Qui suis- je ? Pas si simple !
Il vous est certainement arrivé de vous retrouver dans un groupe avec des personnes inconnues. Si le groupe n’est pas trop grand, généralement, l’animateur demande à chacun de se présenter succinctement. Que dites-vous alors ?
Vous commencez par indiquer votre nom et votre prénom et votre lieu de résidence. S’il s’agit d’un groupe avec un but professionnel, vous mentionnez aussi votre profession et votre fonction. Vous pouvez aussi indiquer votre âge et votre statut matrimonial (plus rare). Et voilà tout le groupe sait qui vous êtes.
Mais le sait-il vraiment ?
Ceci est-il la même barque ?
Prenons un exemple classique :
Vous achetez une vielle barque en bois qui vous a charmé par sa construction ancienne. Mais voilà, bricoleur dans l’âme, vous décidez de la rénover complètement. Vous commencez par remplacer certaines planches de bois abîmées, puis, perfectionniste, vous remplacer tous les éléments, les uns après les autres. Finalement, votre barque est complètement reconstruite. Peu probable que vous fassiez cela, mais cet exemple est très bon pour se poser une question vraiment essentielle :
La barque, dont vous avez remplacé tous les éléments, est-elle la même que celle que vous avez achetée ? Est-ce la même barque ?
Elle a la même forme, les mêmes dimensions, les mêmes fonctionnalités, elle est identique en tout point, mais est-ce la même barque ?
Oui, direz-vous ? Elle a été refaite avec du bois comme l’ancienne, c’est la même matière. Mais ce n’est pas le même bois (= vous n’avez pas réutilisé les mêmes planches). Du reste, vos amis en la voyant vous disent : Quelle belle rénovation ! Ta barque est magnifique ! Pour eux, c’est la même !
De même pour votre corps. Les cellules que cela soit celles de votre sang, de vos muscles ou de vos os ne sont plus les mêmes que celles que vous aviez à votre naissance. Certaines naissent et meurent en quelques jours, d’autres en quelques années. Physiologiquement votre corps change en permanence. Il n’est pas le même … au sens fort … qu’à votre naissance ou à votre adolescence.
Alors une question se pose :
Qu’est-ce qui fait la permanence de mon être ? Mais y-a-t-il une permanence de l’être que je suis ?
Ceci est-il vraiment une porte ?
Prenons un autre exemple, pour approfondir cette question :
Vous avez à la maison une grande table avec un magnifique plateau en bois. En la déménageant, vous avez cassé un pied. Elle n’a plus que trois pieds. C’est toujours votre table. Admettons pour notre réflexion, que vous cassiez les trois autres pieds, qu’obtiendrez-vous ? Une table cassée ! Simple !

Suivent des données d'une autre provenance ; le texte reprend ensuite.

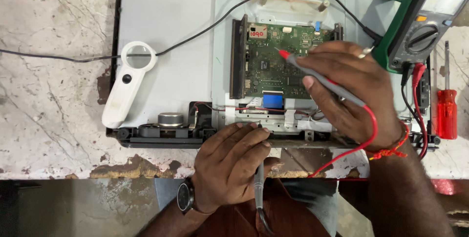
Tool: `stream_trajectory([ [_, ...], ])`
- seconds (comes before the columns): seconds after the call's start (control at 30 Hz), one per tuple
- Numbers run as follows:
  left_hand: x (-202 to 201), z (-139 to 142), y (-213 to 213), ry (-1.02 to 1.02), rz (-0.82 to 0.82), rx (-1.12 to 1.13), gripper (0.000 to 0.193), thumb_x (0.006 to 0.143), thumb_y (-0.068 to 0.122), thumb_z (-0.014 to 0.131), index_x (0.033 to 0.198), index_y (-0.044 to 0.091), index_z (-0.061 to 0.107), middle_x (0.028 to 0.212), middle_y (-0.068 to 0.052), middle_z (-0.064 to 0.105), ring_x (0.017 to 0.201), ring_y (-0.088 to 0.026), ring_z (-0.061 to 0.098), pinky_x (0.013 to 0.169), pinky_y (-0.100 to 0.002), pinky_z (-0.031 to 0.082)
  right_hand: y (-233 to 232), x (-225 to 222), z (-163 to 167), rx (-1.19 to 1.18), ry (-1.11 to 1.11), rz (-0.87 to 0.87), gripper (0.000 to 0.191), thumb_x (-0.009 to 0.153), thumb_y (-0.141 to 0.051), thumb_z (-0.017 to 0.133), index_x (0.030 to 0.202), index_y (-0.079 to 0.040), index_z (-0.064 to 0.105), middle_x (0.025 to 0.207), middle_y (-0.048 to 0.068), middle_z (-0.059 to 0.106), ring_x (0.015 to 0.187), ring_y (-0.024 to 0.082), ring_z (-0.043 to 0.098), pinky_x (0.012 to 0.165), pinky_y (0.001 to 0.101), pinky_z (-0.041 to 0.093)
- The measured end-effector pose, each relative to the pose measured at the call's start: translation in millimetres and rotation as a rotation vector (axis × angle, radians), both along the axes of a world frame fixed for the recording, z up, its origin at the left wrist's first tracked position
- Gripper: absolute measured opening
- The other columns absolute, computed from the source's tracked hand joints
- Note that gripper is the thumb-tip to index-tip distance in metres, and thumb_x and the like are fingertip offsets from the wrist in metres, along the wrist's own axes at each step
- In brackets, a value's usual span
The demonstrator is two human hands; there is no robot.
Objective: The person probes a television mainboard mounted in its chassis with multimeter test leads, touching the red probe to various points on the board while holding the black lead against the board edge, and checks the multimeter display between measurements.
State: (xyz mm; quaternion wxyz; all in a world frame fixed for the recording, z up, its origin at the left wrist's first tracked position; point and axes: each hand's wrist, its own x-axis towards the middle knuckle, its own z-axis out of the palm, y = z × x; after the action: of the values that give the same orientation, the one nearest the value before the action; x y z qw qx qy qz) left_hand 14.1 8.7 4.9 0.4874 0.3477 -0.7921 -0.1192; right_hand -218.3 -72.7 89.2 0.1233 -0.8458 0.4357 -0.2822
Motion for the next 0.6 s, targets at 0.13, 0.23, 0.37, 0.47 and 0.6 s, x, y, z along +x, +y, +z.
stream_trajectory([
  [0.13, -1.1, 3.9, 1.3, 0.017, 0.006, -0.019, 0.035, 0.095, 0.026, 0.082, 0.113, 0.007, 0.06, 0.119, -0.011, 0.071, 0.108, -0.03, 0.075, 0.103, -0.046, 0.056, 7.0, -3.4, 4.9, -0.016, -0.054, -0.038, 0.019, 0.096, -0.004, 0.076, 0.115, -0.003, 0.074, 0.109, 0.011, 0.076, 0.104, 0.02, 0.073, 0.096, 0.0333, 0.051],
  [0.23, -3.1, 5.5, 3.2, 0.03, 0.009, -0.019, 0.036, 0.095, 0.023, 0.084, 0.114, 0.007, 0.059, 0.12, -0.011, 0.071, 0.11, -0.03, 0.074, 0.104, -0.045, 0.056, 7.4, -5.3, 6.2, -0.022, -0.009, 0.015, 0.022, 0.088, -0.003, 0.077, 0.11, -0.002, 0.075, 0.103, 0.011, 0.077, 0.107, 0.024, 0.073, 0.099, 0.0379, 0.05],
  [0.37, -5.2, 6.4, 5.8, 0.025, 0.025, 0.009, 0.035, 0.091, 0.022, 0.085, 0.112, 0.008, 0.06, 0.118, -0.01, 0.072, 0.109, -0.029, 0.074, 0.103, -0.046, 0.056, 7.5, -6.6, 6.1, 0.015, -0.045, 0.037, 0.024, 0.088, -0.003, 0.077, 0.112, -0.002, 0.075, 0.104, 0.012, 0.076, 0.106, 0.025, 0.073, 0.097, 0.0353, 0.053],
  [0.47, -5.9, 6.4, 7.0, 0.032, 0.027, 0.015, 0.034, 0.09, 0.021, 0.085, 0.111, 0.008, 0.061, 0.117, -0.01, 0.072, 0.11, -0.029, 0.074, 0.103, -0.046, 0.056, 8.0, -6.8, 5.8, 0.01, -0.041, 0.042, 0.024, 0.089, -0.004, 0.077, 0.113, -0.002, 0.075, 0.104, 0.013, 0.076, 0.108, 0.026, 0.072, 0.097, 0.0346, 0.053],
  [0.6, -6.8, 5.5, 7.9, 0.038, 0.031, 0.011, 0.032, 0.09, 0.019, 0.084, 0.11, 0.007, 0.062, 0.117, -0.01, 0.072, 0.109, -0.028, 0.074, 0.102, -0.045, 0.056, 7.5, -6.3, 4.5, 0.009, -0.026, 0.054, 0.023, 0.091, -0.005, 0.077, 0.114, -0.002, 0.074, 0.105, 0.013, 0.076, 0.109, 0.026, 0.073, 0.1, 0.0354, 0.053],
])
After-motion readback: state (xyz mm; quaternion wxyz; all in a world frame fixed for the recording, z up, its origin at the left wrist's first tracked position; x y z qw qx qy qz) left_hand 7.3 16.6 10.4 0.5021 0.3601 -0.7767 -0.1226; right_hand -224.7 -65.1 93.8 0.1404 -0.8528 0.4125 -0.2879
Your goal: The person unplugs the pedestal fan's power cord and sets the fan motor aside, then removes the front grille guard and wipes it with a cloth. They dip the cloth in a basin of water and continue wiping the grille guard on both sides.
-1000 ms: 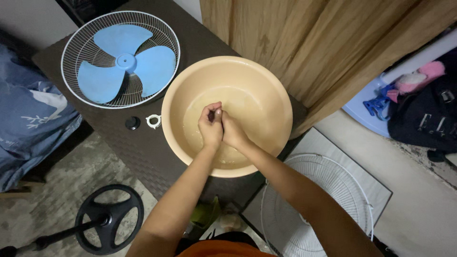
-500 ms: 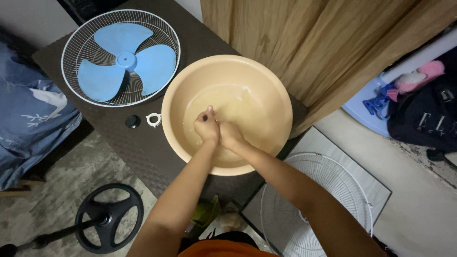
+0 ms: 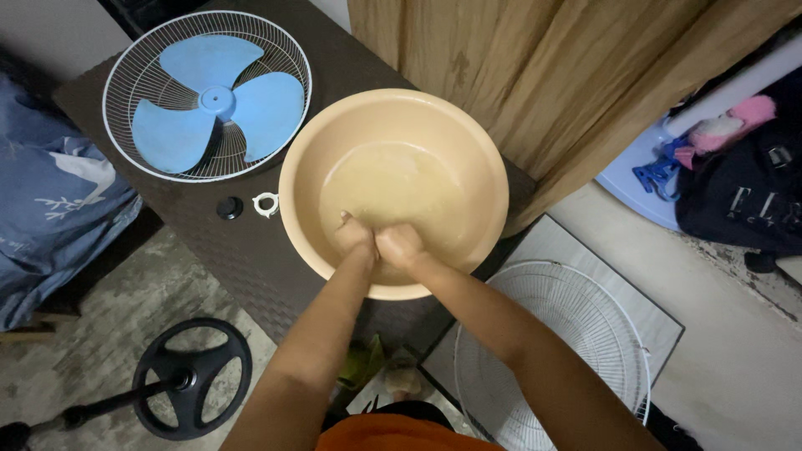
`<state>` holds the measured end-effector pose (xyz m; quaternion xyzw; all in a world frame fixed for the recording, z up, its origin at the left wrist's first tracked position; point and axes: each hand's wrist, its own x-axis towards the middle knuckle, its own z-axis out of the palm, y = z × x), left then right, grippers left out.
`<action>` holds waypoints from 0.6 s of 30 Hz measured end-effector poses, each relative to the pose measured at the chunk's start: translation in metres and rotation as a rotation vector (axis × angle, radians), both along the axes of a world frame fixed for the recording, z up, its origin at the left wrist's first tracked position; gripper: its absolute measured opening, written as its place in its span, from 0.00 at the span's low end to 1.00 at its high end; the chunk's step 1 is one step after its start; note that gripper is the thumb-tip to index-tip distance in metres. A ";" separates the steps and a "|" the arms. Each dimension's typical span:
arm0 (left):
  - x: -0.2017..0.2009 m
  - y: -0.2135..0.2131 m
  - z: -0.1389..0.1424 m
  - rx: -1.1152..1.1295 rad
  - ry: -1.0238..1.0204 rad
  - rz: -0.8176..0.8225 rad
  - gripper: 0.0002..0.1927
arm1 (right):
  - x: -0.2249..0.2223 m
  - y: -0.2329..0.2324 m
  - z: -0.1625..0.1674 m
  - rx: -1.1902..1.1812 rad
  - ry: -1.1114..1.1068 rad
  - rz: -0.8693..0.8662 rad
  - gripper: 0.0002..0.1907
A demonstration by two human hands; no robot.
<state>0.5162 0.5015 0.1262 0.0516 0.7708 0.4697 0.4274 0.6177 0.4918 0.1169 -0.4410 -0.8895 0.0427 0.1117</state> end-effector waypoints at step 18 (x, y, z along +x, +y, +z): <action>-0.019 0.002 -0.057 0.023 -0.509 -0.250 0.12 | 0.027 -0.005 0.015 0.201 -0.141 0.457 0.06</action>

Pourquoi ne pas réutiliser ce magnifique plateau en bois ? Vous décidez d’en faire une porte. En la modifiant un peu, vous êtes bricoleur, vous arrivez à l’adapter et à y fixer des charnières et une poignée. Votre table a été transformée en porte !
Maintenant, qu’est-elle vraiment : une table cassée ou une nouvelle porte ?
Pour vous qui avez vécu cette expérience, il s’agit d’une table cassée que vous avez transformé en porte. Mais pour vos amis qui voient votre nouvelle porte, il s’agit d’une vraie porte. Et pourtant, la matière du plateau n’a pas changé, mais le nom qu’on lui donne est cependant différent ! Sans votre information sur sa provenance, ils ne peuvent que déclarer formellement : ceci est une porte ! ce n’est pas une table !
Bizarre n’est-ce pas ?
Dans l’exemple de la barque, la matière, la substance n’est plus la même, mais pour vos amis, il s’agit de la même barque. Avec le plateau de la table, la substance n’a pas changé, mais maintenant il s’agit d’une porte !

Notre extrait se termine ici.